Abstract:Workplace accidents due to personal protective equipment (PPE) non-compliance raise serious safety concerns and lead to legal liabilities, financial penalties, and reputational damage. While object detection models have shown the capability to address this issue by identifying safety items, most existing models, such as YOLO, Faster R-CNN, and SSD, are limited in verifying the fine-grained attributes of PPE across diverse workplace scenarios. Vision language models (VLMs) are gaining traction for detection tasks by leveraging the synergy between visual and textual information, offering a promising solution to traditional object detection limitations in PPE recognition.

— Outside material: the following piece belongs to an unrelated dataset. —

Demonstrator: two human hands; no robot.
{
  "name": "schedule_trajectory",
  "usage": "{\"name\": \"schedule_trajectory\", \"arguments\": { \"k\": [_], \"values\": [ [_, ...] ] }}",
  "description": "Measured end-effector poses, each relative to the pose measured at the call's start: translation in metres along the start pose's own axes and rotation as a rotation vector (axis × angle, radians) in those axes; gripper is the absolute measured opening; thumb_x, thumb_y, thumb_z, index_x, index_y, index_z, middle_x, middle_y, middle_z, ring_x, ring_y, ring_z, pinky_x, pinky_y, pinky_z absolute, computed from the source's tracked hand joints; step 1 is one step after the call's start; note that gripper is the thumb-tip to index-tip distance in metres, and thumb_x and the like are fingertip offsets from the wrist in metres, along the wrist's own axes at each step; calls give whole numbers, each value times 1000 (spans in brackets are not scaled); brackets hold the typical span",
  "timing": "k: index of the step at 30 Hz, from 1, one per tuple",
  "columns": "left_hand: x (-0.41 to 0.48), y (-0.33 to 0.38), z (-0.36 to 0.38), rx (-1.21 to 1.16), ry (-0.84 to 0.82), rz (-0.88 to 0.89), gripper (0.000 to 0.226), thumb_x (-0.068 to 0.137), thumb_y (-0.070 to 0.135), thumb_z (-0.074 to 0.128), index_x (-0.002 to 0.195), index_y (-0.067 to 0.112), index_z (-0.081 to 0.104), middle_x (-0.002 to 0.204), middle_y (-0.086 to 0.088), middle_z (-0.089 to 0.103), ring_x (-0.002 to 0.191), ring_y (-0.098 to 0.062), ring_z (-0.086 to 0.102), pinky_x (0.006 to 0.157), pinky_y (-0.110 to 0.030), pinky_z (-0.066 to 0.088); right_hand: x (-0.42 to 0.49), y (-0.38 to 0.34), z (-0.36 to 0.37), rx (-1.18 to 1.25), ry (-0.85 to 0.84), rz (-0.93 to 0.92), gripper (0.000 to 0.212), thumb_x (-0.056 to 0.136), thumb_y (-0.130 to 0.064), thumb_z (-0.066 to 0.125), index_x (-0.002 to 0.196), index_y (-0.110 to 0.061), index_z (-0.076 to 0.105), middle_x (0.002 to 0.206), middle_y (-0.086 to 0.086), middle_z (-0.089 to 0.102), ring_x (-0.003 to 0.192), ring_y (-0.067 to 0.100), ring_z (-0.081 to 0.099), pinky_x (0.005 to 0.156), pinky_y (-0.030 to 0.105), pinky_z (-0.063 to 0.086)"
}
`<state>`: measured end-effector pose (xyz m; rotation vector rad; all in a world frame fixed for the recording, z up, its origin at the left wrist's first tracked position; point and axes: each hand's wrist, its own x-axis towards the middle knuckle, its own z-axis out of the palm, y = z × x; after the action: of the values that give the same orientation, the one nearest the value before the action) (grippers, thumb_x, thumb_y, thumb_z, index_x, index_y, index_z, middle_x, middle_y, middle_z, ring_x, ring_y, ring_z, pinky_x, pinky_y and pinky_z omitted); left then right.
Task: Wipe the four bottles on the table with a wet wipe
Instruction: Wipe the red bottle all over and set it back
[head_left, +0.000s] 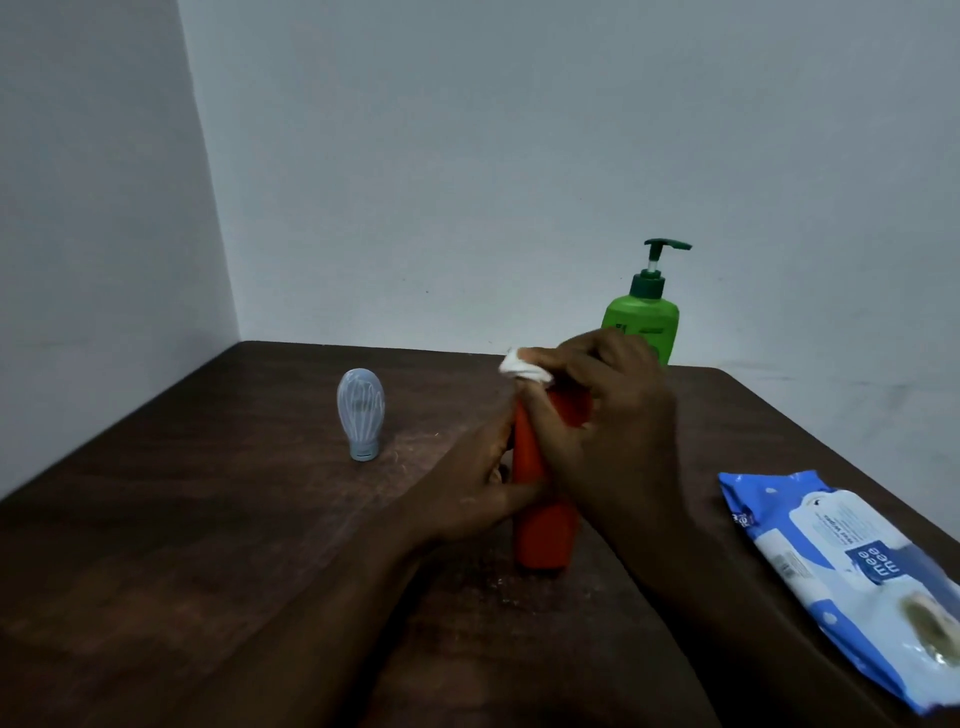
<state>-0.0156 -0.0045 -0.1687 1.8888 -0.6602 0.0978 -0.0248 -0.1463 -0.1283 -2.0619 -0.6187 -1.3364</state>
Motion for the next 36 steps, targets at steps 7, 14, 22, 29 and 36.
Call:
{"name": "schedule_trajectory", "arguments": {
  "k": [7,14,22,29,36],
  "values": [
    [4,4,-1,18,-22,5,57,89,26,72,137,31,41,119,25,58,106,21,55,80,-7,49,20,-7,-6,-231,-90,8,15,86,-40,67,95,-32,76,86,-10,61,92,17,54,79,34,27],
    [5,-1,-1,-5,3,-64,54,90,28,72,122,56,38,116,30,57,104,22,55,78,-4,49,21,23,-38,-10,-155,300,14,90,-46,68,84,-35,73,79,-14,67,79,-1,59,77,34,46],
    [5,1,-7,100,-7,-52,52,91,33,70,118,58,34,111,34,52,97,27,51,76,-5,46,29,18,-53,162,-184,382,12,90,-45,68,83,-37,72,84,-18,68,77,-1,57,63,3,36],
    [4,4,-6,169,8,14,56,91,28,70,123,55,32,113,34,49,98,32,47,76,3,40,28,2,-46,-17,-237,113,22,94,-47,63,87,-30,75,81,-12,61,82,8,56,78,33,46],
    [3,1,-8,191,15,67,69,91,26,72,147,33,32,127,25,51,106,25,50,79,-2,43,28,-13,-40,-159,-300,-41,23,92,-48,57,94,-33,75,82,-13,58,87,13,54,80,36,35]
  ]
}}
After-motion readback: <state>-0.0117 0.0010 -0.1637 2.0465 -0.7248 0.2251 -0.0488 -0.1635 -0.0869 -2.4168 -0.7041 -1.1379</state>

Nonetheless, VLMs face challenges in consistently verifying PPE attributes due to the complexity and variability of workplace environments, requiring them to interpret context-specific language and visual cues simultaneously. We introduce Clip2Safety, an interpretable detection framework for diverse workplace safety compliance, which comprises four main modules: scene recognition, the visual prompt, safety items detection, and fine-grained verification. The scene recognition identifies the current scenario to determine the necessary safety gear. The visual prompt formulates the specific visual prompts needed for the detection process. The safety items detection identifies whether the required safety gear is being worn according to the specified scenario. Lastly, the fine-grained verification assesses whether the worn safety equipment meets the fine-grained attribute requirements. We conduct real-world case studies across six different scenarios. The results show that Clip2Safety not only demonstrates an accuracy improvement over state-of-the-art question-answering based VLMs but also achieves inference times two hundred times faster.